ARM64 add instruction preferred opcode?

Question

ARM64 supports add (extended register) that must be used for SP register, and add (shifted register) that must be used for ZR register.

The instruction add X0, X1, X2 matches the syntax for both of these. Apparently, on my machine, GAS chooses to assemble this instruction using add (shifted register).

Is there a reason for this? Does the ARM64 developer documentation specify the expected behavior somewhere (I found preferred disassembly but not assembly)? Or is there a technical reason (one of the two instructions being faster)?

Nate Eldredge · Accepted Answer

I was starting to write this when Siguza's answer appeared. I agree with everything in it.

Yes, the ARM architecture spec requires ADD X0, X1, X2 to assemble the "shifted register" version, encoding 0x8b020020. It can't be the "extended register" version because, as Siguza mentioned, the extension operator is mandatory when neither of the output or first input operand is the stack pointer. If you did want the "extended register" encoding, you would have to manually specify an extension. You could use either UXTX or SXTX, neither of which actually performs any extension, but they give you different encodings.

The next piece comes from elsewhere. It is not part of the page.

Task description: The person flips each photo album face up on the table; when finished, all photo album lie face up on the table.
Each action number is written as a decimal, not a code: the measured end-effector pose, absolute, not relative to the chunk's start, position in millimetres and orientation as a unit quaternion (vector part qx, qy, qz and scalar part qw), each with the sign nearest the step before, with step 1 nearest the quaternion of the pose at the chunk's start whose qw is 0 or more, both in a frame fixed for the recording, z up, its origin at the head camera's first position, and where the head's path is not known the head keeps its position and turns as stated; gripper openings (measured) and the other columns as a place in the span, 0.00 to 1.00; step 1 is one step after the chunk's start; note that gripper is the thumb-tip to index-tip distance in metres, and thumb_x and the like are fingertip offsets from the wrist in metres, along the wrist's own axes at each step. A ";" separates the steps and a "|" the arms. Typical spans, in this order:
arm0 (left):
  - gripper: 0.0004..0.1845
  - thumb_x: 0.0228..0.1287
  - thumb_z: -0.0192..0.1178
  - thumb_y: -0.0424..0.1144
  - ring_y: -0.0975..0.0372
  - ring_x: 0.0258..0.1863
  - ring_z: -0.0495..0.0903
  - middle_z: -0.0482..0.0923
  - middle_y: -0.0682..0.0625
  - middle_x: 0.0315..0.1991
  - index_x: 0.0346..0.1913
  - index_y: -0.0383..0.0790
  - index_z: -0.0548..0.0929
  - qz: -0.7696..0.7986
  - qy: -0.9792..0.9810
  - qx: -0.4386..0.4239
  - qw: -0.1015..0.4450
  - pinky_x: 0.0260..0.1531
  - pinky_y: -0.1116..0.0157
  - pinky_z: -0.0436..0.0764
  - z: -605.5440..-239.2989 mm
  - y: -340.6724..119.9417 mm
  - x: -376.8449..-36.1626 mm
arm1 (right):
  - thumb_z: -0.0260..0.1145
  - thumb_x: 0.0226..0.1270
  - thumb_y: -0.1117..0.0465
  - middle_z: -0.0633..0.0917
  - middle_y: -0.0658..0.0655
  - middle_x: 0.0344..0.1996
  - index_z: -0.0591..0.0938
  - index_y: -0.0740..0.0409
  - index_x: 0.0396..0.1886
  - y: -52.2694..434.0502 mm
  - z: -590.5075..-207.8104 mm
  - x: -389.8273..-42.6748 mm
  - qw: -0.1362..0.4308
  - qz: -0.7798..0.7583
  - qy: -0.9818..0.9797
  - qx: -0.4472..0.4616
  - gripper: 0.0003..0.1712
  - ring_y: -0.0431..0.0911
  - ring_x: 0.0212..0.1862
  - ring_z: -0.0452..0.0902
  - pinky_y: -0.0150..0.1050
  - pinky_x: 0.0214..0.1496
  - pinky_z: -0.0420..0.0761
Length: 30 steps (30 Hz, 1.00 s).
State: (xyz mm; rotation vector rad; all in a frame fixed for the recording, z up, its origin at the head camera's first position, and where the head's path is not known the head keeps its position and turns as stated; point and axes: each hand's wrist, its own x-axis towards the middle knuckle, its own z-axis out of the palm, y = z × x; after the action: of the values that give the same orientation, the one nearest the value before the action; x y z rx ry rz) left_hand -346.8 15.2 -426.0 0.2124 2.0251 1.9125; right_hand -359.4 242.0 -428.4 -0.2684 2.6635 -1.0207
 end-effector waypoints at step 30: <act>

ADD X0, X1, X2, UXTX  -> 0x8b226020
ADD X0, X1, X2, SXTX  -> 0x8b22e020

It's entirely possible on any given chip that some of these encodings may be faster than others, but obviously that is outside the scope of the architecture spec. It would be entirely possible for ADD X0, X1, X2, UXTX (extended register) to be faster than ADD X0, X1, X2; a programmer or compiler who cared about optimal code would need to know that and write/emit their assembly accordingly.

For ARM-designed cores, they publish a Software Optimization Guide with instruction timings. Taking Cortex A-76 as an example because I have it handy, the shifted register version is in fact faster, with a latency of 1 cycle and throughput of up to 3 per cycle (it can execute on any of the I0, I1 or M pipelines). This applies when the shift is a left shift and the shift count is at most 4. (A careful reading of the Architecture Reference Manual shows that ADD X0, X1, X2 is specifically equivalent to ADD X0, X1, X2, LSL #0.) The "extended register" ADD instruction has latency of 2 cycles and throughput of only 1 per cycle; it only executes on the M pipeline. These are also the timings for the "shifted register" instruction with a different shift type or a shift count of more than 4.

So on that specific implementation, ADD X0, X1, X2 would be preferable performance-wise to any of ADD X0, X1, X2, UXTX or ADD X0, X1, X2, SXTX or ADD X0, X1, X2, LSR #0, even though they all have exactly the same architectural effects. But again, for some other chip it could be the other way around.

Generally, ARM's assembly language syntax is designed to ensure that:

For each legal line of assembly code, the manual should specify unambiguously what binary encoding should be emitted.
For every legal binary encoding, there exists at least one line of assembly code that will emit that encoding (there can be more).
For every legal binary encoding, the manual should specify unambiguously how it should be disassembled, and that disassembly will assemble back to the same encoding.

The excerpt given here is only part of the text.